WHAT YOU NEED TO DO.
Copy each line of the following data that contains "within".

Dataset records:
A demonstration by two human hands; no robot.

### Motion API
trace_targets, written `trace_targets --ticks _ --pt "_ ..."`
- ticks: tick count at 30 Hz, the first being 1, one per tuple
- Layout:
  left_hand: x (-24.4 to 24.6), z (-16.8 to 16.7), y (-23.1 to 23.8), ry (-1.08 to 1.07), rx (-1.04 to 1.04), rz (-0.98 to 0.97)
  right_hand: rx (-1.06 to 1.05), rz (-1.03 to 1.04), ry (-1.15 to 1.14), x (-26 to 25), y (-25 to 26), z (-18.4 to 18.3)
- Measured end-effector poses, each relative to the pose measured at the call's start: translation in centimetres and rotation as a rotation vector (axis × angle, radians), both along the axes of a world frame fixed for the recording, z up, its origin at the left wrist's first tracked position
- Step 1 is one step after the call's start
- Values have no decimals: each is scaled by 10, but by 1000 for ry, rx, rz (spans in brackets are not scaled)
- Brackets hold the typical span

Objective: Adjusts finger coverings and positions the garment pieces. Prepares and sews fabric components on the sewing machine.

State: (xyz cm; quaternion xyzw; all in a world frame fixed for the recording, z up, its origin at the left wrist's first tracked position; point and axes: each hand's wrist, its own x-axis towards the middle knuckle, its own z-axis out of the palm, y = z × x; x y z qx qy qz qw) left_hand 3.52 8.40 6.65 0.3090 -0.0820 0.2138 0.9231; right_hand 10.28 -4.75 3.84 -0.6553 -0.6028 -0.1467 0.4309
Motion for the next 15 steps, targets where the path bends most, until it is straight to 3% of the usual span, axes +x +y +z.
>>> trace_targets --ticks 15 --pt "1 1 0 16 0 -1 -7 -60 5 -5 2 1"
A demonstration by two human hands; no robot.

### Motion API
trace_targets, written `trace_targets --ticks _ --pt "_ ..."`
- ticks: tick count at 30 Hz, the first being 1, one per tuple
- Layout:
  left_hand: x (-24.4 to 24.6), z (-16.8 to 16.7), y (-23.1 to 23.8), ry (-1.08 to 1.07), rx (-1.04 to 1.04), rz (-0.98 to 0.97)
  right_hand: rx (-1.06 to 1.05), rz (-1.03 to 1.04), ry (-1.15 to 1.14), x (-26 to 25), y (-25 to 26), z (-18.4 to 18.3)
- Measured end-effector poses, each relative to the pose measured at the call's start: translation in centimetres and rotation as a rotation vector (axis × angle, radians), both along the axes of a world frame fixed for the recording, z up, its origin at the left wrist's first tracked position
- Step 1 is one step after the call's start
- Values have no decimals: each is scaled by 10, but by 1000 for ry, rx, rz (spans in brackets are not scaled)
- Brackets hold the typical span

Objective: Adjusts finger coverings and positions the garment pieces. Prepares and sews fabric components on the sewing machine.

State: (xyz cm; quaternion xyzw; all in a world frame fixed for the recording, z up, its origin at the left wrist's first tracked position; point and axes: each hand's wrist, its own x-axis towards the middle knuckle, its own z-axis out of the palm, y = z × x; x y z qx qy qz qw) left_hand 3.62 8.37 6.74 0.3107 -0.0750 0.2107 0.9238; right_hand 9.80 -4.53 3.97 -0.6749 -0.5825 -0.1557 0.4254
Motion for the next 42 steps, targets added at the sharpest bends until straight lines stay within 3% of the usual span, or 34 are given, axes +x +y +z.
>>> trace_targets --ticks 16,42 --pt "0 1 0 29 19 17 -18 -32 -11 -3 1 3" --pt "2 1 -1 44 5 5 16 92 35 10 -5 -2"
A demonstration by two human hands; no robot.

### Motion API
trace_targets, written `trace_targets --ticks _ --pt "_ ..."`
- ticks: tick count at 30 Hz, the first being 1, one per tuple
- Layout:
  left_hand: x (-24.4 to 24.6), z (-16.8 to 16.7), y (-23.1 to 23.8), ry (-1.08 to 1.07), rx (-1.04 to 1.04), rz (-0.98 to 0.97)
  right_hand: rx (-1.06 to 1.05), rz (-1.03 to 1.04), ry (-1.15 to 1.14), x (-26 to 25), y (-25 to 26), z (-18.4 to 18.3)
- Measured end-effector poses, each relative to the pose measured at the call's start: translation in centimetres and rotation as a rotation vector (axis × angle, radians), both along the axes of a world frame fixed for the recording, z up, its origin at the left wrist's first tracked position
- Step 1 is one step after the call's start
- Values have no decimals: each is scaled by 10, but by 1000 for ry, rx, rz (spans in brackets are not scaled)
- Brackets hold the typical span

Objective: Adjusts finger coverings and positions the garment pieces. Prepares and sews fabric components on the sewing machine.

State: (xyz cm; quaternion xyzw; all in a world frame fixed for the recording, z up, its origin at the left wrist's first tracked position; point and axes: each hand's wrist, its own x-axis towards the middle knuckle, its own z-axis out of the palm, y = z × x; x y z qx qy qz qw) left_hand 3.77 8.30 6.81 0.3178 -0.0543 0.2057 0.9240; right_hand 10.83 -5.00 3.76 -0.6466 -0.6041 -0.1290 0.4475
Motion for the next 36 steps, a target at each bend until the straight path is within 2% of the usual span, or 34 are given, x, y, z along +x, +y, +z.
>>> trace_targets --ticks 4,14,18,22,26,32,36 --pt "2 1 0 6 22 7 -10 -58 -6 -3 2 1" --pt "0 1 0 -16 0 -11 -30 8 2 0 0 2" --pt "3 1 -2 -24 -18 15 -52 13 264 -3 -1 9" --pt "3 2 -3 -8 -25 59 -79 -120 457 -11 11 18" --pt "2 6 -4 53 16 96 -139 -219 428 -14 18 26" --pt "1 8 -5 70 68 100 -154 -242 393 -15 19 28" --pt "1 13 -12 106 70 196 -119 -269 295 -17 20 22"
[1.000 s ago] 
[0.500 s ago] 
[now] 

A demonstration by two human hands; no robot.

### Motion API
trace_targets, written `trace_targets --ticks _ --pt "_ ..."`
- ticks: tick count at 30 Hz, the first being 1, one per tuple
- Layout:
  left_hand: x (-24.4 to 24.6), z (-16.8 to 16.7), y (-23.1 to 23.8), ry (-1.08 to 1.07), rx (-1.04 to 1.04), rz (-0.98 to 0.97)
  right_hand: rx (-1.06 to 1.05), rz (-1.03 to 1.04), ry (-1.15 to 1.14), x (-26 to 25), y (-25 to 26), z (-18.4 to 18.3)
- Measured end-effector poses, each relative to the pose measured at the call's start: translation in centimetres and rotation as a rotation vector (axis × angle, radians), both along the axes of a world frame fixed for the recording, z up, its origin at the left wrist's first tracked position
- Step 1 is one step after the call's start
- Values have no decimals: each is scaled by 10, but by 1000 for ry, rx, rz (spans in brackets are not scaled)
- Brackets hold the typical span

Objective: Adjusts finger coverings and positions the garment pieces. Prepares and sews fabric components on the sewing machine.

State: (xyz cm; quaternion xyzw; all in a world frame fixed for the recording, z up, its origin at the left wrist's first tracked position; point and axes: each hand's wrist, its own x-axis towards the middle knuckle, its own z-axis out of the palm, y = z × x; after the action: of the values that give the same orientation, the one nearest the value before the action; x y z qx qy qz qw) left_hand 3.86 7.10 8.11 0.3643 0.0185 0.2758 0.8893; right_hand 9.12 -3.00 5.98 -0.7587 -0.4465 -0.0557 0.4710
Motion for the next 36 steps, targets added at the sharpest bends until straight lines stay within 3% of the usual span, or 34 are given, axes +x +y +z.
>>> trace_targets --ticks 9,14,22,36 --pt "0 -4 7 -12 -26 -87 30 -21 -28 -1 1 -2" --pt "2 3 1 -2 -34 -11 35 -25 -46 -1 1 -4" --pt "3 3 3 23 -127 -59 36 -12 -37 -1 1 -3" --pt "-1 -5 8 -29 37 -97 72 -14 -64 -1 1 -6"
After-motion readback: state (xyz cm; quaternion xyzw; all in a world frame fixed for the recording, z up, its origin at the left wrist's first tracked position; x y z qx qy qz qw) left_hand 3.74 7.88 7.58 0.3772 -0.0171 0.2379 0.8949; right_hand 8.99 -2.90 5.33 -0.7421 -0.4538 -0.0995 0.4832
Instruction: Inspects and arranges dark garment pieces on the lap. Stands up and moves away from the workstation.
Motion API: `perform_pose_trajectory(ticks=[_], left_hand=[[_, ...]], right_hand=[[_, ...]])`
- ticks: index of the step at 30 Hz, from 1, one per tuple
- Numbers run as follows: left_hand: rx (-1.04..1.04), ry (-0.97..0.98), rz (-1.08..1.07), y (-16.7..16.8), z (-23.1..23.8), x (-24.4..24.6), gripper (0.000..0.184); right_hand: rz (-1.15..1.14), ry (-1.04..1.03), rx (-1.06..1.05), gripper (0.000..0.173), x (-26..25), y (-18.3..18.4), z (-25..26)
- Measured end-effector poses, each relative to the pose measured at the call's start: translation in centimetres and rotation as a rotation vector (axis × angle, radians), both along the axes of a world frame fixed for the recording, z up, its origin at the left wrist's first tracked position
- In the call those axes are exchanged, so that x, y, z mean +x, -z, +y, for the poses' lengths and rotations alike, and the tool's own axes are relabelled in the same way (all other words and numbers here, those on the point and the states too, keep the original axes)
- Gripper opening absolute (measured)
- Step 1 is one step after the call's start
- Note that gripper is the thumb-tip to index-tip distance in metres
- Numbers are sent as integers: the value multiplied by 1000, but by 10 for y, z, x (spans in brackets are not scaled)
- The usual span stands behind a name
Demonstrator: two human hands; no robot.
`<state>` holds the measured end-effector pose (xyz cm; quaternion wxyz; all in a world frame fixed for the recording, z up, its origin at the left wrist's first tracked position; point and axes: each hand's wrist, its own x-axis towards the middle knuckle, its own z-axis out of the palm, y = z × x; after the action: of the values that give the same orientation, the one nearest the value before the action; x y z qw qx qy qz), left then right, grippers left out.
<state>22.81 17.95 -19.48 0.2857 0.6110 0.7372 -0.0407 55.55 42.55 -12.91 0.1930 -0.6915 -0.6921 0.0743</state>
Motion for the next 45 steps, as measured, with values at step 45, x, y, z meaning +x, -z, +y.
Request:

RESPONSE AREA.
Motion for the next 42 steps, targets added at the sharpest bends until straight lines stay within 3% of the usual span, or 34 are given, axes +x +y +z.
Motion for the next 36 steps, a target at each bend until the straight path is within 2% of the usual span, or 34 are given, x, y, z along +x, +y, +z.
Motion for the next 36 steps, targets added at the sharpest bends until straight lines stay within 3% of the usual span, or 34 are given, axes +x +y +z.

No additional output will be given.